What you have to do: Each line of the listing that includes the string "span" needs to be located and copied.

Data extract:
════════════════════
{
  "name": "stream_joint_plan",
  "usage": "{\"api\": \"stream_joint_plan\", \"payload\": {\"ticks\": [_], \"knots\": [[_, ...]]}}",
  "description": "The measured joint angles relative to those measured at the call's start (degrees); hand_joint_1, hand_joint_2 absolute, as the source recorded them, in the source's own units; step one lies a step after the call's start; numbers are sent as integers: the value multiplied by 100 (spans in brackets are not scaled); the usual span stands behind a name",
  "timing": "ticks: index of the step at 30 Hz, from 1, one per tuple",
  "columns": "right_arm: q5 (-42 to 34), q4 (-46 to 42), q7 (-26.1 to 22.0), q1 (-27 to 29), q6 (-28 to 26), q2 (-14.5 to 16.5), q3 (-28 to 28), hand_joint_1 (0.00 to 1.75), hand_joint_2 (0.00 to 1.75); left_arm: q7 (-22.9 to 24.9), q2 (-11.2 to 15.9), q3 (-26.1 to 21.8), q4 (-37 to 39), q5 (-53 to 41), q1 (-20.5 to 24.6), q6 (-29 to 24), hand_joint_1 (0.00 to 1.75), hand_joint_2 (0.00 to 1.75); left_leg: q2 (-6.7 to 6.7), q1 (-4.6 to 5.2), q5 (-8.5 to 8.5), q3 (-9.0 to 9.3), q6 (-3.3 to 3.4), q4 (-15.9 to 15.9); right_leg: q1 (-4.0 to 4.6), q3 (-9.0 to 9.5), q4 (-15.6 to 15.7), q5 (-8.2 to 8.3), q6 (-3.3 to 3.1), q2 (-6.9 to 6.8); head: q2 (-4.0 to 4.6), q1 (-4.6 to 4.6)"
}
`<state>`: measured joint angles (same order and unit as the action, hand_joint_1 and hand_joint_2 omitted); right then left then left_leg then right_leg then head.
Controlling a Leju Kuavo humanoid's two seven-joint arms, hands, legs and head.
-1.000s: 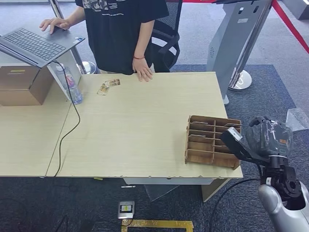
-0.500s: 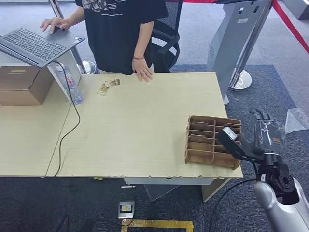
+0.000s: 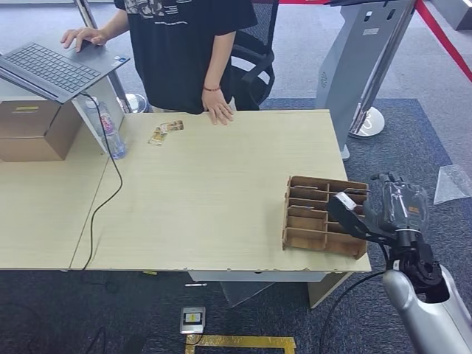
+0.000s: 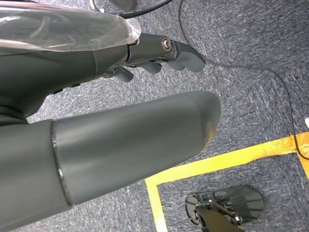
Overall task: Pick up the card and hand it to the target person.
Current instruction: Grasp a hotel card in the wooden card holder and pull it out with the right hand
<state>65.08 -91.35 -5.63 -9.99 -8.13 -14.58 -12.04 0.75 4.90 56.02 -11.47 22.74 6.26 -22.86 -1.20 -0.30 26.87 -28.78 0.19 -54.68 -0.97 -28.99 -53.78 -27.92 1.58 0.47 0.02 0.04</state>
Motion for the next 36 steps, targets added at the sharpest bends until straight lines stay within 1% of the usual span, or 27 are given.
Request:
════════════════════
Task response:
  "description": "The measured joint angles relative to those measured at the call's start (degrees); hand_joint_1, hand_joint_2 absolute, as the source recorded them, in the source's own units; step one lies a step after the call's start; numbers are sent as integers: the value multiplied by 100 (spans in brackets are not scaled); the usual span stands behind a name",
Motion for the next 36 steps, targets added at the sharpest bends until straight lines stay within 1% of the usual span, or 27 are given.

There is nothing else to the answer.